Exercise goal: Each line from the one with "Please mark the region of the grey wall socket." to the final line of the data must be reproduced exactly, and no other line may appear.

..........

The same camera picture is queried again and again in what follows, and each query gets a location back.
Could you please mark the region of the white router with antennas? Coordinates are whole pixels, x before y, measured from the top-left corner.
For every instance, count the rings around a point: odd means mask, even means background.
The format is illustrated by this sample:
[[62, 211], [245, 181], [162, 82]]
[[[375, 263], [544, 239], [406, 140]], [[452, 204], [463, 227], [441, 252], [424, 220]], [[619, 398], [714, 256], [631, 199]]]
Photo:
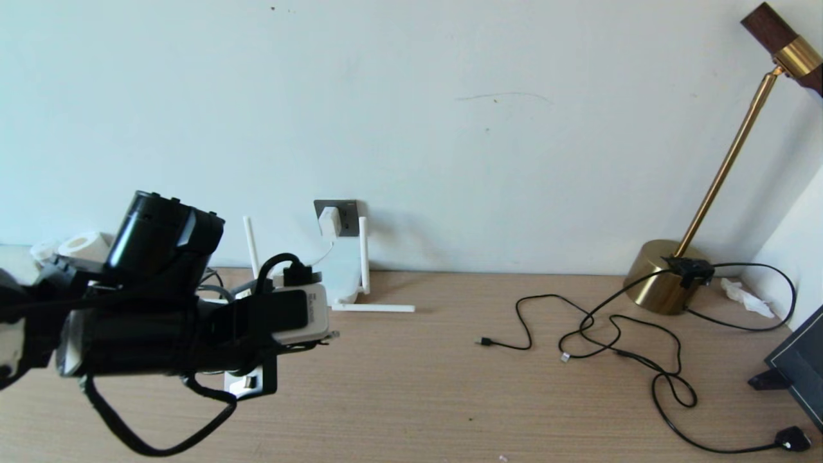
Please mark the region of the white router with antennas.
[[326, 254], [312, 264], [321, 273], [321, 283], [333, 311], [341, 313], [414, 313], [414, 305], [358, 303], [359, 296], [370, 294], [368, 261], [368, 219], [359, 218], [357, 237], [338, 237], [329, 242]]

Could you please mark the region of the white toilet paper roll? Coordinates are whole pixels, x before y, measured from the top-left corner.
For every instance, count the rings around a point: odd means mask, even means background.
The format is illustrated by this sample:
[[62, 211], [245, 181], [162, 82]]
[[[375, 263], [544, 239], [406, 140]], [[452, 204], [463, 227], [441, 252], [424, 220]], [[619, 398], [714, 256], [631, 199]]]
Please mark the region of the white toilet paper roll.
[[105, 262], [111, 252], [111, 244], [105, 234], [87, 231], [68, 238], [58, 246], [57, 254], [70, 258]]

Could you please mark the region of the brass desk lamp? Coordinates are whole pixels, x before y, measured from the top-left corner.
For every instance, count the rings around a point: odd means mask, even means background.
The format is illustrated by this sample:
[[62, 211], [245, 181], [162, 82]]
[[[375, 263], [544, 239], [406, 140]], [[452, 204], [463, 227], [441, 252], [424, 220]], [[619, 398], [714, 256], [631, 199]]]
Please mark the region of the brass desk lamp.
[[740, 23], [770, 54], [773, 69], [765, 73], [759, 83], [737, 134], [682, 239], [647, 241], [636, 255], [625, 278], [623, 290], [638, 307], [650, 313], [667, 316], [682, 314], [702, 287], [680, 287], [679, 276], [669, 270], [664, 257], [709, 261], [705, 254], [692, 246], [694, 238], [714, 205], [779, 77], [788, 77], [799, 87], [814, 92], [823, 100], [823, 55], [790, 26], [767, 0], [748, 13]]

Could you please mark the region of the black clip on lamp base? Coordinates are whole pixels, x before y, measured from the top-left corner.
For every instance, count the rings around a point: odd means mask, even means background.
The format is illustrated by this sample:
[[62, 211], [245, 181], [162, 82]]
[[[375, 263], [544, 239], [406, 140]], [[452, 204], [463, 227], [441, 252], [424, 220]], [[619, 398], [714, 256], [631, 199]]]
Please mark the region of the black clip on lamp base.
[[668, 269], [679, 276], [679, 286], [682, 288], [706, 286], [714, 278], [715, 267], [708, 260], [668, 256], [664, 257], [664, 261]]

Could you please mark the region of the crumpled white tissue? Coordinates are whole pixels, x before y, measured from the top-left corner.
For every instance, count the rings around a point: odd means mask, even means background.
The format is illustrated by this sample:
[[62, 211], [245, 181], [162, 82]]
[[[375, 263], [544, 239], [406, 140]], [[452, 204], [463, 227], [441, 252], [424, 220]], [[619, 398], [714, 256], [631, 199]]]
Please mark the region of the crumpled white tissue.
[[732, 281], [728, 278], [721, 278], [720, 284], [723, 292], [729, 300], [743, 305], [743, 307], [747, 311], [750, 311], [750, 313], [757, 313], [765, 318], [775, 317], [769, 303], [748, 292], [743, 287], [741, 282]]

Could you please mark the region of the grey wall socket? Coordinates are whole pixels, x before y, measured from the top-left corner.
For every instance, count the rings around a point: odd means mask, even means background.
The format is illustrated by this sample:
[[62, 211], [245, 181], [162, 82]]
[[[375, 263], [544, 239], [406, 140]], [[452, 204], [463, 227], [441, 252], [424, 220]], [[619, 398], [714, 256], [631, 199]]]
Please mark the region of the grey wall socket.
[[312, 204], [318, 224], [321, 224], [320, 217], [326, 208], [337, 208], [340, 223], [338, 237], [357, 237], [361, 232], [361, 223], [359, 223], [361, 216], [359, 216], [356, 200], [315, 199]]

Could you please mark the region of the black standing frame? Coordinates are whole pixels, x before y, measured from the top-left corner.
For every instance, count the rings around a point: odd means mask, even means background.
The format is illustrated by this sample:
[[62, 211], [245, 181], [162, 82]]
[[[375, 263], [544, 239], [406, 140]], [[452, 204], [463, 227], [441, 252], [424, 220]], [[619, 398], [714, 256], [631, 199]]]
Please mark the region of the black standing frame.
[[748, 381], [758, 392], [787, 390], [823, 435], [823, 304], [764, 360]]

..........

Output for this exercise:
Please mark the region of the grey wall socket.
[[312, 204], [318, 224], [321, 224], [320, 217], [326, 208], [337, 208], [340, 223], [338, 237], [357, 237], [361, 232], [361, 223], [359, 223], [361, 216], [359, 216], [356, 200], [315, 199]]

Could you please mark the region of the black standing frame? Coordinates are whole pixels, x before y, measured from the top-left corner.
For every instance, count the rings around a point: odd means mask, even means background.
The format is illustrated by this sample:
[[62, 211], [245, 181], [162, 82]]
[[[375, 263], [544, 239], [406, 140]], [[452, 204], [463, 227], [441, 252], [424, 220]], [[619, 398], [714, 256], [631, 199]]]
Please mark the region of the black standing frame.
[[748, 381], [758, 392], [787, 390], [823, 435], [823, 304], [764, 360]]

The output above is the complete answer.